I know that softmax is:

$$ softmax(x) = \frac{e^{x_i}}{\sum_j^n e^{x_j}}$$

This is an $\mathbb{R}^n \implies \mathbb{R}^n$ function, and the elements of the output add up to 1. I understand that the purpose of normalizing is to have elements of $x$ represent probabilities of each class (in classification).

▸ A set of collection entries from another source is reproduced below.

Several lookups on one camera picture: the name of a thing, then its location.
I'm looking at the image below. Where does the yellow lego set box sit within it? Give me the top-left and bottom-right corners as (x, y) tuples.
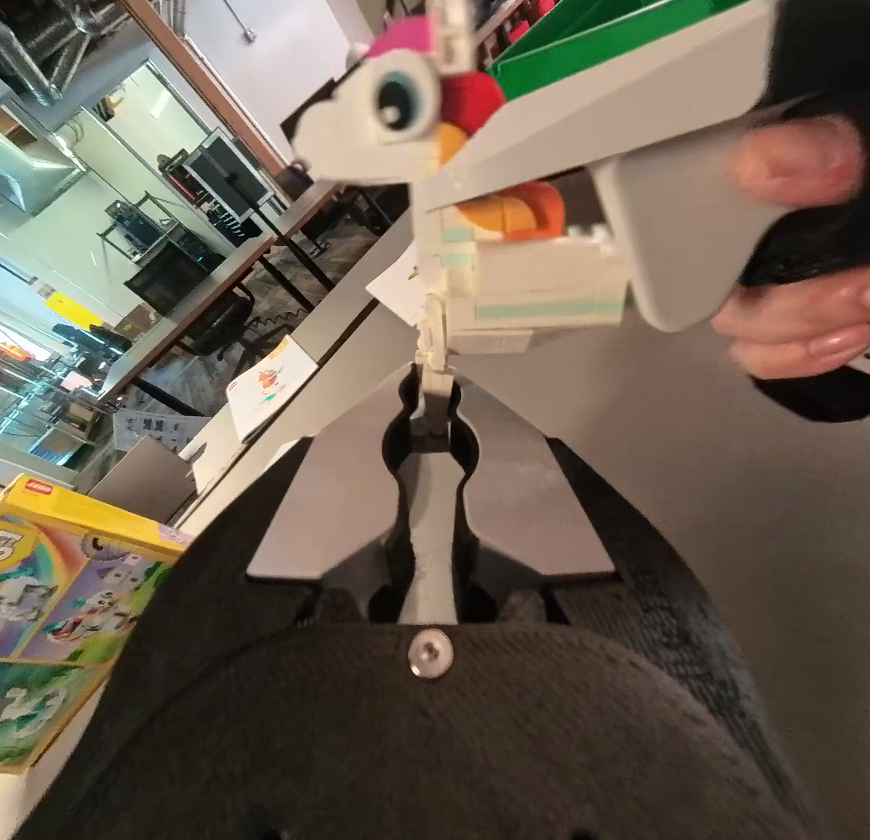
(0, 473), (194, 776)

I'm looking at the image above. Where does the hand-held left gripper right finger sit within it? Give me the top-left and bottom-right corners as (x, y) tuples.
(453, 377), (621, 621)

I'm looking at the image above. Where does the person's right hand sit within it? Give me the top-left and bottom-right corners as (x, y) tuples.
(712, 123), (870, 380)

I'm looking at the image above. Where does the instruction booklet orange animal cover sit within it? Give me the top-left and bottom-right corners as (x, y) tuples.
(227, 333), (320, 443)

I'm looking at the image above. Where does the white lego unicorn model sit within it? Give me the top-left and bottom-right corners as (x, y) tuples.
(282, 0), (629, 450)

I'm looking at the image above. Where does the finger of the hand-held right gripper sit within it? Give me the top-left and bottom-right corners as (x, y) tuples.
(423, 0), (794, 213)

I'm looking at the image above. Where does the black office chair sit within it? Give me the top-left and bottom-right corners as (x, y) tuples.
(184, 288), (273, 362)

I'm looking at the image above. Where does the grey printed paper sheet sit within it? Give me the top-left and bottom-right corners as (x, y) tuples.
(112, 405), (199, 462)

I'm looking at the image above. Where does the black equipment case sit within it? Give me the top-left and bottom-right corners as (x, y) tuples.
(182, 128), (276, 226)

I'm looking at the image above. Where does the green plastic bin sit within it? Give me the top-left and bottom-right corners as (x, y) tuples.
(489, 0), (789, 100)

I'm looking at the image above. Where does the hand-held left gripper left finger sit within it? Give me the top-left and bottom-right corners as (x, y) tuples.
(245, 366), (417, 621)

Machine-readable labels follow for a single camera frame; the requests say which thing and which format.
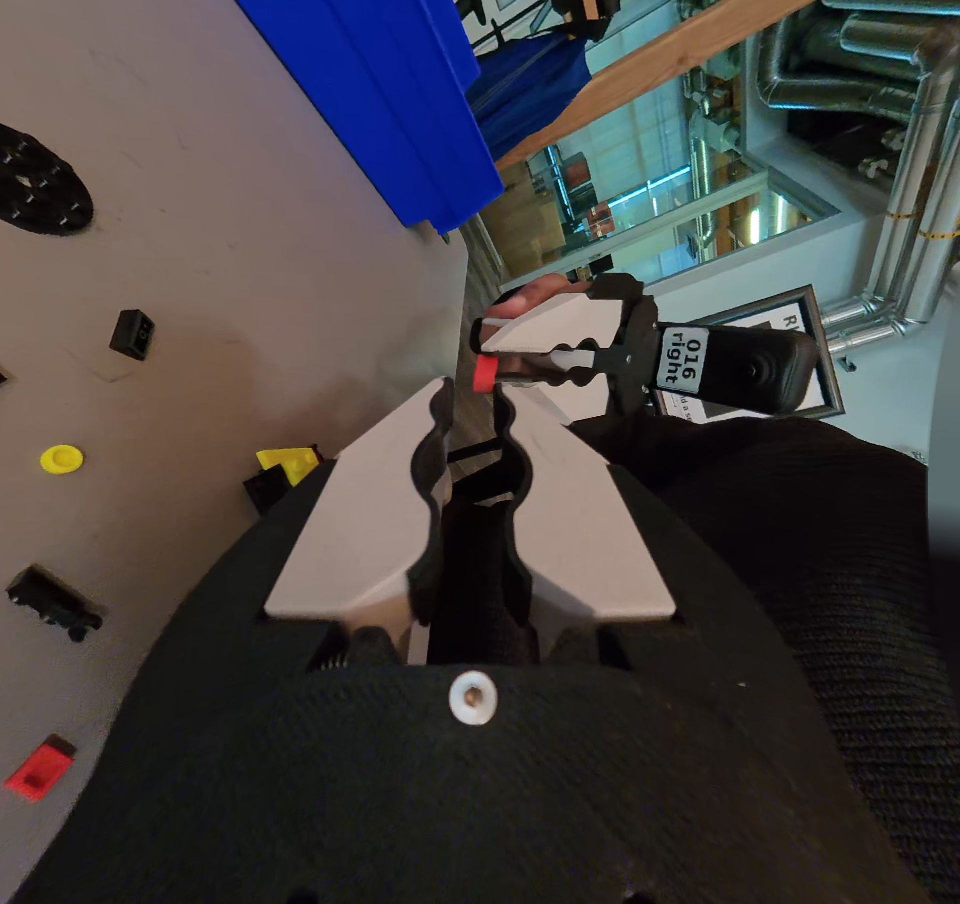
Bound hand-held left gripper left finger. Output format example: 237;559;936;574
262;377;456;665

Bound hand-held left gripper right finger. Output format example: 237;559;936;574
495;392;678;663

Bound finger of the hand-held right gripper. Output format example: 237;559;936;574
471;293;629;356
491;349;606;389

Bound yellow wedge lego plate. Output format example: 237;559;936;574
256;445;325;486

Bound black square lego piece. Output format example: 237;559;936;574
243;465;290;516

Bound small black lego tile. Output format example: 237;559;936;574
109;309;157;362

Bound long black lego piece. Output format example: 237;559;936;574
6;564;105;644

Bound red rectangular lego piece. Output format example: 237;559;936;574
3;734;77;802

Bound black round lego plate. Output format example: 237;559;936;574
0;124;96;237

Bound person's right hand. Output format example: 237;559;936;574
496;274;595;320

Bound person's black knitted sweater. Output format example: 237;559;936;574
570;415;960;904

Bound silver metal ducts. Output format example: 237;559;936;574
756;0;960;353

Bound wooden beam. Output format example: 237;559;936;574
495;0;924;171

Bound blue plastic bin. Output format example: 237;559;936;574
193;0;505;236

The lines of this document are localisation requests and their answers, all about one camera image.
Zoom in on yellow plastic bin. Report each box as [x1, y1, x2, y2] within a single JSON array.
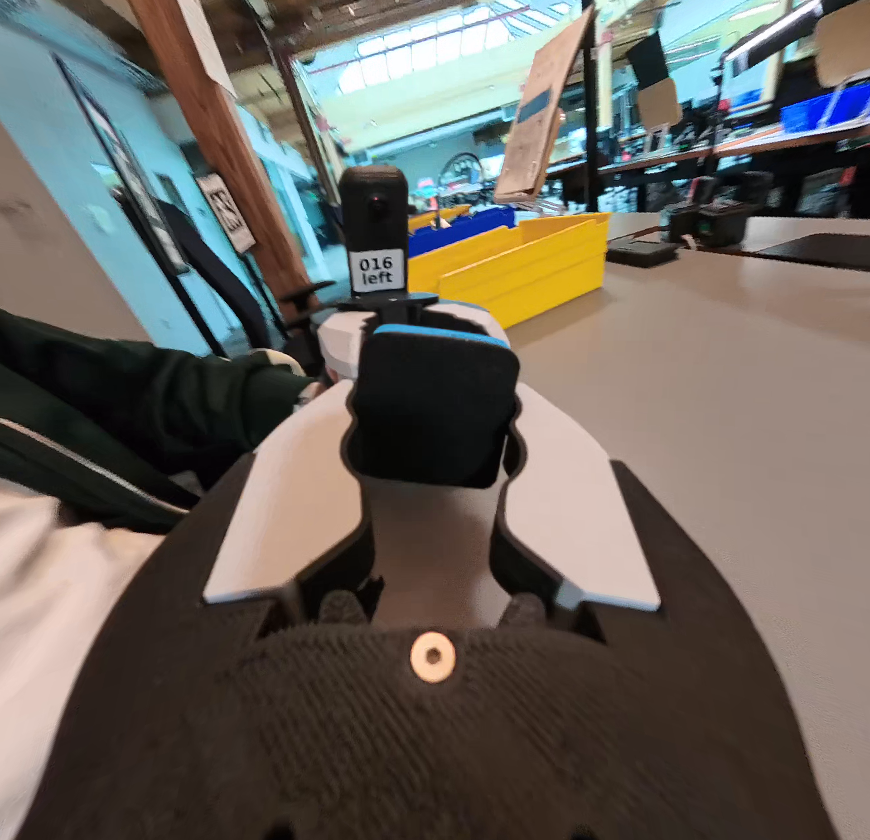
[[408, 212, 610, 329]]

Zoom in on black battery charger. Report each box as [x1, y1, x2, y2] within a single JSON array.
[[669, 204, 708, 243], [696, 201, 749, 246]]

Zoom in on person's torso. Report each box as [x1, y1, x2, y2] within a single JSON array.
[[0, 415, 205, 840]]

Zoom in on blue storage crate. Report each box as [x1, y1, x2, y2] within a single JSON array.
[[780, 96, 836, 134], [826, 81, 870, 124]]

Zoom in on small cardboard covered tablet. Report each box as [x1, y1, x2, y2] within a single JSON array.
[[638, 77, 682, 132]]

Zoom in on white paper notice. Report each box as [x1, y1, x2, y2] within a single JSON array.
[[166, 0, 239, 100]]

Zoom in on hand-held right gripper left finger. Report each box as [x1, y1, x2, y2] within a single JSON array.
[[203, 378, 378, 617]]

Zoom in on framed marker sign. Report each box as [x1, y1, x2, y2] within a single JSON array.
[[196, 173, 258, 254]]

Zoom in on black background monitor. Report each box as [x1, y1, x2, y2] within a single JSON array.
[[625, 31, 672, 92]]

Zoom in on black vertical pole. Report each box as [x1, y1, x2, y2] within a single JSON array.
[[579, 0, 602, 212]]

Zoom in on black round hoop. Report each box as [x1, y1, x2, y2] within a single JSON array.
[[438, 152, 485, 195]]

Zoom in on black desk mat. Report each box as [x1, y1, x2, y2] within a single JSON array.
[[758, 234, 870, 271]]

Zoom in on grey desk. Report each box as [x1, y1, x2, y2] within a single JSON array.
[[370, 212, 870, 840]]

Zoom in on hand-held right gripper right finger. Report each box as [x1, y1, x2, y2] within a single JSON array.
[[491, 378, 662, 623]]

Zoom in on wooden pillar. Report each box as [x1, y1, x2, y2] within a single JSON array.
[[112, 0, 314, 300]]

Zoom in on person's left forearm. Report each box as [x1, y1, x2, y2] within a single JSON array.
[[0, 310, 324, 488]]

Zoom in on blue plastic bin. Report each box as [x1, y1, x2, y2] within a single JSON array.
[[408, 206, 515, 256]]

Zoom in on long wooden workbench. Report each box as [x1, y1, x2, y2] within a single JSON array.
[[547, 123, 870, 212]]

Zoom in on blue black whiteboard eraser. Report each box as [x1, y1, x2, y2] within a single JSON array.
[[347, 323, 521, 489]]

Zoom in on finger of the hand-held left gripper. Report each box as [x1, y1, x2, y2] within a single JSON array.
[[420, 301, 512, 352], [316, 310, 376, 382]]

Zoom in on black flat device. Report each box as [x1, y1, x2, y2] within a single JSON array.
[[607, 240, 679, 268]]

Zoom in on cardboard panel on stand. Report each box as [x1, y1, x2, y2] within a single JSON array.
[[495, 5, 595, 205]]

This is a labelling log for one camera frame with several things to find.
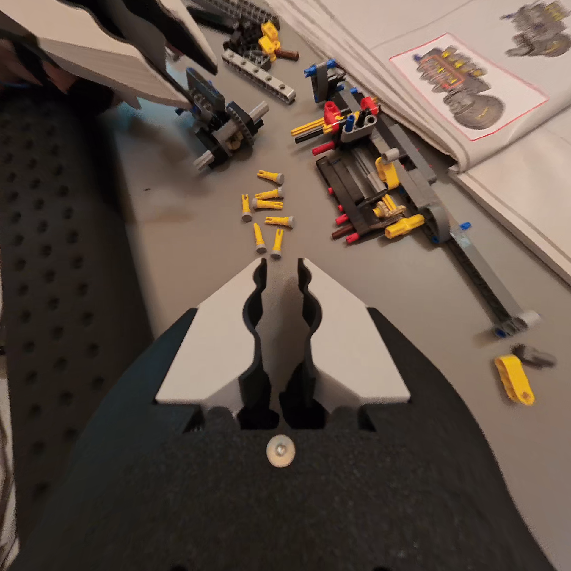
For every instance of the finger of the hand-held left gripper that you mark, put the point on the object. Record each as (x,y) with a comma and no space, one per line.
(89,49)
(196,31)

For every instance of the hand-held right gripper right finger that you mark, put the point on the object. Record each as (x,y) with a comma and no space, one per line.
(357,352)

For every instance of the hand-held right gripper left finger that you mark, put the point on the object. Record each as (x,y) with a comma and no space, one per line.
(209,357)

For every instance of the cluster of capped yellow pins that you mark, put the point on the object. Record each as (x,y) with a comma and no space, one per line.
(267,204)

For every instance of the bundle of black lego beams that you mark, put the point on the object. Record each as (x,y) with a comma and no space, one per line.
(250,31)

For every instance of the light grey lego beam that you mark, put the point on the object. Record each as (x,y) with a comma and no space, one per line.
(258,76)

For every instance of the lego gear axle assembly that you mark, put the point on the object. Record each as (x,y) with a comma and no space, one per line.
(223,129)

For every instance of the yellow lego connector block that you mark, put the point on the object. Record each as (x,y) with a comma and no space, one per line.
(513,379)

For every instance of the grey black lego chassis assembly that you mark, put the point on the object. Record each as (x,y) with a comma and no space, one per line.
(379,192)

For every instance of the dark grey lego angle connector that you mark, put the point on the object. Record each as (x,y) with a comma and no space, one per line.
(533,355)

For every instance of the lego instruction booklet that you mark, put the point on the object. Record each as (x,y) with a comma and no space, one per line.
(446,67)

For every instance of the person's left hand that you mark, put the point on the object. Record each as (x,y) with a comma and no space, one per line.
(9,67)

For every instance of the black perforated board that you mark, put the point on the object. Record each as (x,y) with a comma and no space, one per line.
(58,290)

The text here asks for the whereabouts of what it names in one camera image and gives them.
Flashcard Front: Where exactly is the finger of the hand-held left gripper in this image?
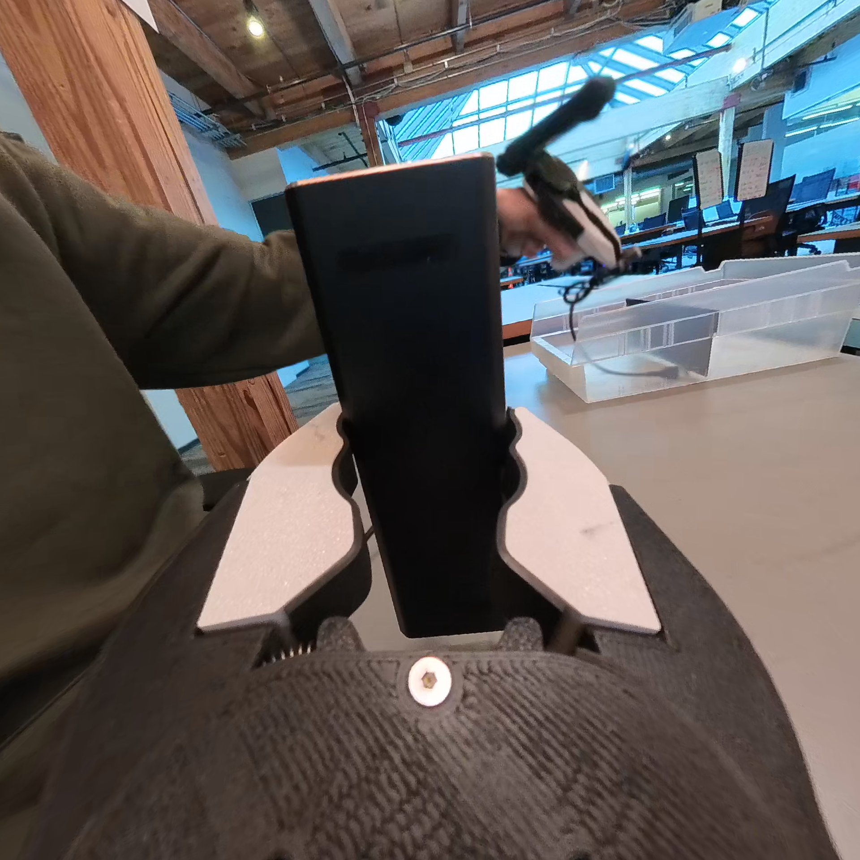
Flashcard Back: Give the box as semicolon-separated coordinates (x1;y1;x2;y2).
551;190;641;271

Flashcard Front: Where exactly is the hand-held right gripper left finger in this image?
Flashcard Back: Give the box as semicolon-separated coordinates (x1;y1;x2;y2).
197;403;372;634

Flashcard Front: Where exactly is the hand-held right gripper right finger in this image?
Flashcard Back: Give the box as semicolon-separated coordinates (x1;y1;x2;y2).
497;405;664;636

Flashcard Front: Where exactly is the black usb cable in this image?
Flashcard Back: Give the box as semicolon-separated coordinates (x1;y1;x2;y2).
558;265;683;378

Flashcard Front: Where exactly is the clear plastic bin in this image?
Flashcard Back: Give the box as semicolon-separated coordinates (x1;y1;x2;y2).
531;254;860;404

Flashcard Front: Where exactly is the black power bank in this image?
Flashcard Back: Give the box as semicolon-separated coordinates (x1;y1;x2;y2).
284;153;509;639

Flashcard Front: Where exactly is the person's left forearm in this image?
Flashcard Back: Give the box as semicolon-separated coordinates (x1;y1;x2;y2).
128;222;328;392

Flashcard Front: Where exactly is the person's left hand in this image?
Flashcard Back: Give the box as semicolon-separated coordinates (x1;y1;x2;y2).
496;187;559;264

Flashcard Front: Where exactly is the white paper board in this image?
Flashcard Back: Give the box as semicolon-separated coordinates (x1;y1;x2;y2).
735;139;775;202
694;148;725;211

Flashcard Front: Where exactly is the person's olive sweater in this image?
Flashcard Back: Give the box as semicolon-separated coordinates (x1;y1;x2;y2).
0;133;206;747

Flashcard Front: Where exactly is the wooden pillar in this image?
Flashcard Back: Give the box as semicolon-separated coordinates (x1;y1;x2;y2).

However, I don't understand why we need to take the $exp(x_i)$ of each element, instead of just normalizing:

$$ softmax(x) = \frac{x_i}{\sum_j^n x_j}$$

Which should achieve similar output, especially since both functions seem differentiable and could represent probability outcomes.

Could you tell me:

  • What is the advantage of the exponential function inside?
  • When should one be used over the other?
desertnaut
  • 1,908
  • 2
  • 13
  • 23
Victor2748
  • 123
  • 4
  • 1
    I'm not sure if it is that what you are exactly looking for but for the sake of curiosity there is some other intuitions [here](https://youtu.be/Z1pcTxvCOgw?t=1202) (about 2 or 3 minutes) which from my belief can provide you some information on what to search for. – Luciano Dourado Aug 23 '23 at 13:26

1 Answers1

2

Usually the softmax is applied to logits (you can consider them as unnormalized log-probabilities), which are the output of the neural net. The logits are unbounded, i.e. they lie in $(-\infty, \infty)$, so taking the $\exp$ of them would result in positive values which are further normalized to sum to one.

In principle, you can avoid to exponentiate when the neural net's output is strictly positive but I don't know if that would be dentrimental at the gradient level, i.e. when backpropagating the loss.